The Coca-Cola Company and UNDP cooperate on Every Drop Matters

25.03.2013   16:54

 

The Coca-Cola Company has pledged US$2 million this year – the International Year of Water Cooperation – to Every Drop Matters, a long-standing collaboration between the drinks giant and the United Nations Development Programme (UNDP). Every Drop Matters tackles challenges related to water supply, sanitation, water management and climate change around the world. The latest pledge adds to the US$11 million the Coca-Cola Company has already contributed to Every Drop Matters since its launch in 2006.

 

 

 

 

 

 

 

 

Every Drop Matters provides grants for local groups to undertake projects that improve access to water, improve water quality, lead to better water management and help communities adapt to climate change. The programme has projects in 18 countries and is an inspiring model of how big business can cooperate with a respected development agency, to help local people and safeguard water for the future.

 

“Our vision is to help achieve the Millennium Development Goal on improving access to safe water and good sanitation, which can change people’s lives in so many ways,” says Dr Bogachan Benli, Programme Manager for Every Drop Matters. “It can especially make a big difference for women and girls, because they’re usually the ones fetching water, which takes a lot of time. Also women usually care for anyone in the family who gets sick from unsafe water or poor hygiene. If you improve this, you can free up time and money for other things, like going to school or starting a business.”

 

The projects supported through Every Drop Matters are diverse and involve cooperation at varying regional and local scales. One such example is the Black Sea Box, an environmental education kit for schoolchildren, which includes over 50 games.

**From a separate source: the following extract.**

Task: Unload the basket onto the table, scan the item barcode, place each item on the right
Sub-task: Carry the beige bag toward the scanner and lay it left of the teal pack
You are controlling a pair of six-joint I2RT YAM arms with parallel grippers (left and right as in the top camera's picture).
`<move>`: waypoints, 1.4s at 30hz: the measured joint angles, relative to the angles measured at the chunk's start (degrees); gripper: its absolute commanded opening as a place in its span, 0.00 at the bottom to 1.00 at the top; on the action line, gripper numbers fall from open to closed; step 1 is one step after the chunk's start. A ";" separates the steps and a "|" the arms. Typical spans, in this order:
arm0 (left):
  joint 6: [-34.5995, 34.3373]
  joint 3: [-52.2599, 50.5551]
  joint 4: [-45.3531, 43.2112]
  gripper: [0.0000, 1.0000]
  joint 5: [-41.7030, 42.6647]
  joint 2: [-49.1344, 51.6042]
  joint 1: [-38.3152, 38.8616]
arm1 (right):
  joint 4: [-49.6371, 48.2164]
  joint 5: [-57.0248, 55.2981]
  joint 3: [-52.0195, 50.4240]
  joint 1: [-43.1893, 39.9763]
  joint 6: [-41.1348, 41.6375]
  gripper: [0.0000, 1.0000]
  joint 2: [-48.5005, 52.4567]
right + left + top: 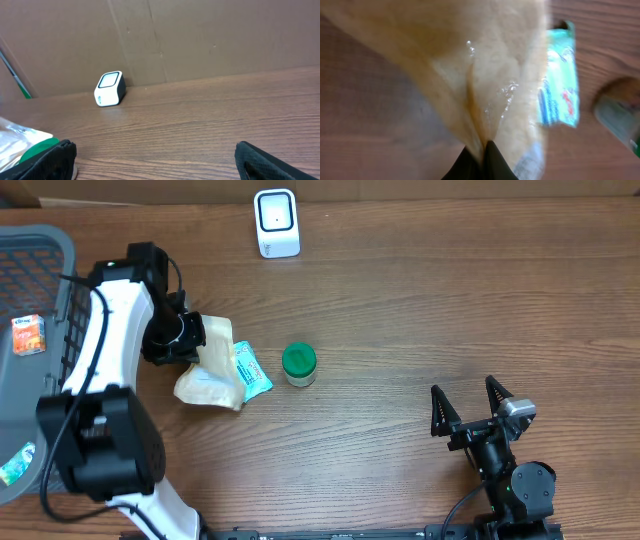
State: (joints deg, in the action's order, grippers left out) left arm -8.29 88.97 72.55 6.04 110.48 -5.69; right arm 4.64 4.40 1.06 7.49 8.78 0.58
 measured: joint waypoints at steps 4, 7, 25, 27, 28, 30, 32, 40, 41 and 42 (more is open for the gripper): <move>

The Black Sea is the world’s most polluted sea and the Black Sea Box is part of a broad effort to raise awareness of the need to cooperate in cleaning up and taking care of this important shared water resource.

 

At Expo 2012, the Black Sea Box was recognised as one of 11 projects showing global best practice on water.

 

“This partnership shows what can happen when a global business such as Coca-Cola and the UNDP work together on a critical issue,” explains Dr Kadri Ozen, Public Affairs Director, Coca-Cola Eurasia and Africa Group. “This is what we call the Golden Triangle…the collaboration between business, government and civil society. Other evidence of the value in this collaboration is shown by the ‘Clean Sea for Clean City’ project, which attracted other partners including the Sochi 2014 Olympics organising committee and the City of Sochi. This initiative won the Harmony with Nature award in the recently held Sochi 2014 Sustainability Awards”.

 

The work to clean up the polluted Aghstev River in Armenia and promote eco-tourism is another prime example of the power of cooperation. Work started with a small seed grant from Every Drop Matters. Progress on the clean-up attracted further funding from the United States Agency for International Development (USAID). Success bred success and Every Drop Matters and the Armenian Government provided additional funds to help meet the goals. The additional funding, plus a loan from the European Bank for Reconstruction and Development, helped build wastewater treatment works and rebuild crumbling local sewers. Cleaner water is making a big difference to the health and well-being of people in towns along the river and downstream in Azerbaijan, and opening up economic opportunities.

 

In the small community of Marwaheen in water-scarce South Lebanon, farmers and villagers cooperated in an Every Drop Matters project to secure their water supply. They reclaimed and restored a traditional water harvesting and storage system. The successful restoration has made the water supply more reliable, and local farmers are now profiting from being able to grow vegetables with irrigation.

 

Every Drop Matters is offering funding to more such local groups, beginning in May. “We may have the involvement of two of the world’s largest organisations,” says Bogachan Benli, “but all our projects begin with what a local community really needs.”

 

This was clearly demonstrated with another Every Drop Matters project in Trincomalee, Sri Lanka, which helped the community to build latrines, dig wells and receive environmental and hygiene education. It also makes life safer for women and girls, who now have secure toilet facilities and do not have to find places in the open. In an area of Sri Lanka badly hit by both the 2005 tsunami and a long-running civil war, this investment in basic infrastructure is desperately needed.

 

Every Drop Matters is continuously looking for new strategic partners. According to Cihan Sultanoğlu (UNDP Assistant Administrator and Director of the Regional Bureau for Europe and the Commonwealth of Independent States), this type of innovative partnership is a model worth being examined and replicated. “With diverse experiences and expertise, the partners complement each other and together deliver a range of support that exceeds what each could offer on its own” she says.